Justice Gorsuch also wrote a solo concurring opinion in which he focused on the history of Title IX and its power and use in the Constitution's spending clause, noting that the recipient of funds spent by Congress under Title IX "must 'voluntarily and knowingly' assent to those conditions for them to bear any legal force." Gorsuch said, "[n]othing in Title IX clearly and unambiguously alerts funding recipients that they are prohibited from restricting a school-sponsored sports team to biological women or girls."

Addressing the plaintiffs' constitutional claims, the Court applied intermediate scrutiny, which requires that a sex-based classification be substantially related to an important government objective. The Court concluded that the states had important interests in promoting safety and competitive fairness and that limiting women's and girls' sports to biological females was substantially related to achieving those objectives. Kavanaugh wrote that this remained true even for transgender athletes who, like Pepper-Jackson, had taken puberty blockers or hormone therapy. He argued that "an enormous practical and administrability problem would arise if courts suddenly had to make such individualized exemptions" and that legislatures, rather than courts, should be responsible for designing appropriate policies for transgender athletes in different circumstances.

====Dissent====
Justice Sonia Sotomayor, joined by Justices Elena Kagan and Ketanji Brown Jackson, wrote a partial dissent. She narrowly agreed that the laws did not violate Title IX due to Pepper-Jackson's legal team having previously agreed with the state during oral arguments that "sex" means "biological sex" in Title IX and thus there was no violation. In her dissent, Sotomayor argued that, despite this, the majority should not have broadly ruled that "sex" in Title IX applies only to biological sex. Sotomayor said she would have remanded the case to the lower courts for additional fact-finding regarding Pepper-Jackson's constitutional claim. She argued that there were unresolved factual and scientific disputes over whether transgender athletes like Pepper-Jackson, who had not undergone male puberty, possessed a competitive advantage over cisgender girls. In her view, resolving that question was necessary to determine whether the state had a sufficiently important interest in excluding Pepper-Jackson from girls' sports.

Additionally, Justice Sotomayor opposed categorical bans and instead supported an "as applied" approach. She also criticized the majority for causing suffering on those it disfavors without giving them the fair and full chance to litigate their case and for generalizing people based on sex stereotypes and ignoring subcategories of individuals who may not fit those stereotypes and instead argued for an individualized approach saying "The ban eliminated this individualized approach in favor of categorical exclusion" and "the majority applies its diminished view of equal protection to the sports context today. One can only hope that the same misguided approach does not and will not extend to other contexts tomorrow."

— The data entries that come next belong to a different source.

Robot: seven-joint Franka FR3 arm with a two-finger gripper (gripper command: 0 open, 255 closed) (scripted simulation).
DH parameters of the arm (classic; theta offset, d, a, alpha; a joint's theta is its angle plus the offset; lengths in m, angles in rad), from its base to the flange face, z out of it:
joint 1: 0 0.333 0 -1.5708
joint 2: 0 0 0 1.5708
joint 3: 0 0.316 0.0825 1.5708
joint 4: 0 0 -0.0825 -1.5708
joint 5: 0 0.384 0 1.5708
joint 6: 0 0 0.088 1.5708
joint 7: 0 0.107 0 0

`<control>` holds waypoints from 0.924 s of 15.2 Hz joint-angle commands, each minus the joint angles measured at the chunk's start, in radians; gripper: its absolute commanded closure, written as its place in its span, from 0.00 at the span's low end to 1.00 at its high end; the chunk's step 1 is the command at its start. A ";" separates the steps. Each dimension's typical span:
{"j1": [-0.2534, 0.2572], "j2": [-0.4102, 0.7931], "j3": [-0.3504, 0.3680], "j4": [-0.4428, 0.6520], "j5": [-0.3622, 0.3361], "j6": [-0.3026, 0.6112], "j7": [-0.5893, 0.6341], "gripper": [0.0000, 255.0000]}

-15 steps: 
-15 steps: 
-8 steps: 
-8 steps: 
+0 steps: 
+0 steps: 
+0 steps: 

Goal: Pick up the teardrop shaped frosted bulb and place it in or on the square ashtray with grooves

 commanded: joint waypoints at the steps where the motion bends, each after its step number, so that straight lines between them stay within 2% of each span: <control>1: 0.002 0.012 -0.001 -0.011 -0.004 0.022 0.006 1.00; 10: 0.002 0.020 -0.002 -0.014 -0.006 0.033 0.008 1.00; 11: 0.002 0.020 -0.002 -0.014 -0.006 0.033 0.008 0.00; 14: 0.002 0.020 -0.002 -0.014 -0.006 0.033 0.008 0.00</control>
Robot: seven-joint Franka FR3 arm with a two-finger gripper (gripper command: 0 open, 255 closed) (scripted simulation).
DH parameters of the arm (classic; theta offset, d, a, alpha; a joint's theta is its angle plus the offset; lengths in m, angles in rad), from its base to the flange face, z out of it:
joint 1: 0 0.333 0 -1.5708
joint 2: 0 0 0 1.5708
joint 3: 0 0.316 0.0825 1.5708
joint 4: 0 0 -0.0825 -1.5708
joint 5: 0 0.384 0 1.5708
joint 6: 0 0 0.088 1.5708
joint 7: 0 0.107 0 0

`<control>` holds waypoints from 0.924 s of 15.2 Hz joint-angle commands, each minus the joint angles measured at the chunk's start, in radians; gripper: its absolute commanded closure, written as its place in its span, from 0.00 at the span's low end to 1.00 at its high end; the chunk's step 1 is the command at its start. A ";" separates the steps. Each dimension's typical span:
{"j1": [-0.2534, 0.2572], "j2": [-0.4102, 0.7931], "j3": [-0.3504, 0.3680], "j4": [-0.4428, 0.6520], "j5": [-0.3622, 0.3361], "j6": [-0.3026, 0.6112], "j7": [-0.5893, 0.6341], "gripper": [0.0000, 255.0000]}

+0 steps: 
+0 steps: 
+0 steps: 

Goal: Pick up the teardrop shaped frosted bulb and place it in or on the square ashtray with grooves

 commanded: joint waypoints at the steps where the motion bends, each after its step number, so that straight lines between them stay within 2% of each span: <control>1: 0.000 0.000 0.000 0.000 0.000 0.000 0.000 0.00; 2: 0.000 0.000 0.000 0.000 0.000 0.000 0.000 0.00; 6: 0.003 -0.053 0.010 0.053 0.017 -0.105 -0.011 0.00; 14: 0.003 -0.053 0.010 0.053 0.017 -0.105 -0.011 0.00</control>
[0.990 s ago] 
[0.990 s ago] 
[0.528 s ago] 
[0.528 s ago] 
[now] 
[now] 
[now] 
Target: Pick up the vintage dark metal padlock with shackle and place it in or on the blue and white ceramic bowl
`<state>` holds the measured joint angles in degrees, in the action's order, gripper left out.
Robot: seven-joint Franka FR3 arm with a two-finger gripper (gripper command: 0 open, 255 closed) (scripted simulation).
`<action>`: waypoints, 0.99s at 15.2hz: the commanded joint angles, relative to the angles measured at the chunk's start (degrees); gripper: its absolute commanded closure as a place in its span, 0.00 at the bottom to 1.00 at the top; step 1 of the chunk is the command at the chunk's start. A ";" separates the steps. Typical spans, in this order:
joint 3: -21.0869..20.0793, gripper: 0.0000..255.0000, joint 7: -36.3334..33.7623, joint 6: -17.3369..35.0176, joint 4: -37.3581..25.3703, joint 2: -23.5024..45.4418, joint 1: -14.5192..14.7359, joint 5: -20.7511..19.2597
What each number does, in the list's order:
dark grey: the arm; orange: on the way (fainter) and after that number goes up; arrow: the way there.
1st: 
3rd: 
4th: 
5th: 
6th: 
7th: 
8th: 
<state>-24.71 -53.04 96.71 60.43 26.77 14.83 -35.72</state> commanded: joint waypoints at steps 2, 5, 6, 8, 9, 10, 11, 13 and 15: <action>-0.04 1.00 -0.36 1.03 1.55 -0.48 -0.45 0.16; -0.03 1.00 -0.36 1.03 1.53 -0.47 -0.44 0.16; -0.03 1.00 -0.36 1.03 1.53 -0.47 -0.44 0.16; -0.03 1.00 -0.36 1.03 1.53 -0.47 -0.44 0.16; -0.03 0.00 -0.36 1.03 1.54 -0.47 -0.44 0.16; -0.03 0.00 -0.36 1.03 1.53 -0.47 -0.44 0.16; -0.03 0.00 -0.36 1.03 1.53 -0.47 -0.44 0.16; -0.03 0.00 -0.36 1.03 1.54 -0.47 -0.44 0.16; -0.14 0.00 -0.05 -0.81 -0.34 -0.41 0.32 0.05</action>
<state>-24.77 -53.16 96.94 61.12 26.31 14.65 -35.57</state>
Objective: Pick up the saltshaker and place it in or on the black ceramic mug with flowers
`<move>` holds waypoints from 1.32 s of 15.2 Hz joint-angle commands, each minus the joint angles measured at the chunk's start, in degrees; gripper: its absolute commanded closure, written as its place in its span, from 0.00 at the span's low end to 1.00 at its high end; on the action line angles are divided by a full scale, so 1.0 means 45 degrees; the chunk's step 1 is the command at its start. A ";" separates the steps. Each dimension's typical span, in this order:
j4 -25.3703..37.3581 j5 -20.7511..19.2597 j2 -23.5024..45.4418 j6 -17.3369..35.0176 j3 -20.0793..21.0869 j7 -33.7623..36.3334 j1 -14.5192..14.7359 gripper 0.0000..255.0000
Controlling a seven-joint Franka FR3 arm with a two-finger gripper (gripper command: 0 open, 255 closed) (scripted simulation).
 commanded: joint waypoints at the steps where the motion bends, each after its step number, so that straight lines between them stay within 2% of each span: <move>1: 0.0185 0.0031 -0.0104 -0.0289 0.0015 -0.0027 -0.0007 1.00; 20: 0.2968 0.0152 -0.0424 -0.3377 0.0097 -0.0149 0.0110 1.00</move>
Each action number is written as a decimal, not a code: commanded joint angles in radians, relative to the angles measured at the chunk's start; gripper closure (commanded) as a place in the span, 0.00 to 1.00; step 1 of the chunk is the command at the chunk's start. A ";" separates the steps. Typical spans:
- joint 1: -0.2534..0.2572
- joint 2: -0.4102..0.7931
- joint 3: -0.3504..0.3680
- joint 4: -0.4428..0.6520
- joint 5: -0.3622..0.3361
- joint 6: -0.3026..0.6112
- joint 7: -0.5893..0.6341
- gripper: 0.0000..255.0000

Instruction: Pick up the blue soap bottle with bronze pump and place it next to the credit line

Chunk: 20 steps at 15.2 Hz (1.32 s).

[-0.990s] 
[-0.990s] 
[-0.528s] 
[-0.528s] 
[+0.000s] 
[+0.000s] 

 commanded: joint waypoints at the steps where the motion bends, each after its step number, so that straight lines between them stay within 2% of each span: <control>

In a separate dissent, Justice Jackson criticized the majority's interpretation of Title IX saying, "the majority is wrong to suggest that the term 'sex' in Title IX 'cannot plausibly be interpreted to refer to anything other than biological sex'" and that the majority's interpretation "might well run afoul of Title IX properly construed." Jackson also noted that a trans woman being penalized due to harmful stereotypes have "experienced discrimination 'on the basis of sex' just as much as a cisgender woman has, no matter that the transgender woman's behavior matches expectations of her sex assigned at birth".

== Reception ==
The ruling was praised by the Trump administration, Republican politicians and conservative groups like Independent Women's Law Center and the Family Research Council which called it "a good first step" in their broader goal of getting Obergefell v. Hodges overturned.

The conservative advocacy groups, Alliance Defending Freedom, America First Legal and Defending Education vowed to use the ruling to push for bans on trans athletes in Democrat-controlled states. Alliance Defending Freedom noted that they were already backing several cases making their way through lower courts attempting to not just allow bans on trans athletes, but require it, and also extend the logic in the court's decision to other areas like restroom access.

By contrast, the ruling was condemned by LGBT rights groups, human rights groups and Democrat politicians including GLAD Law, Lambda Legal, the American Civil Liberties Union, the Human Rights Campaign and GLAAD.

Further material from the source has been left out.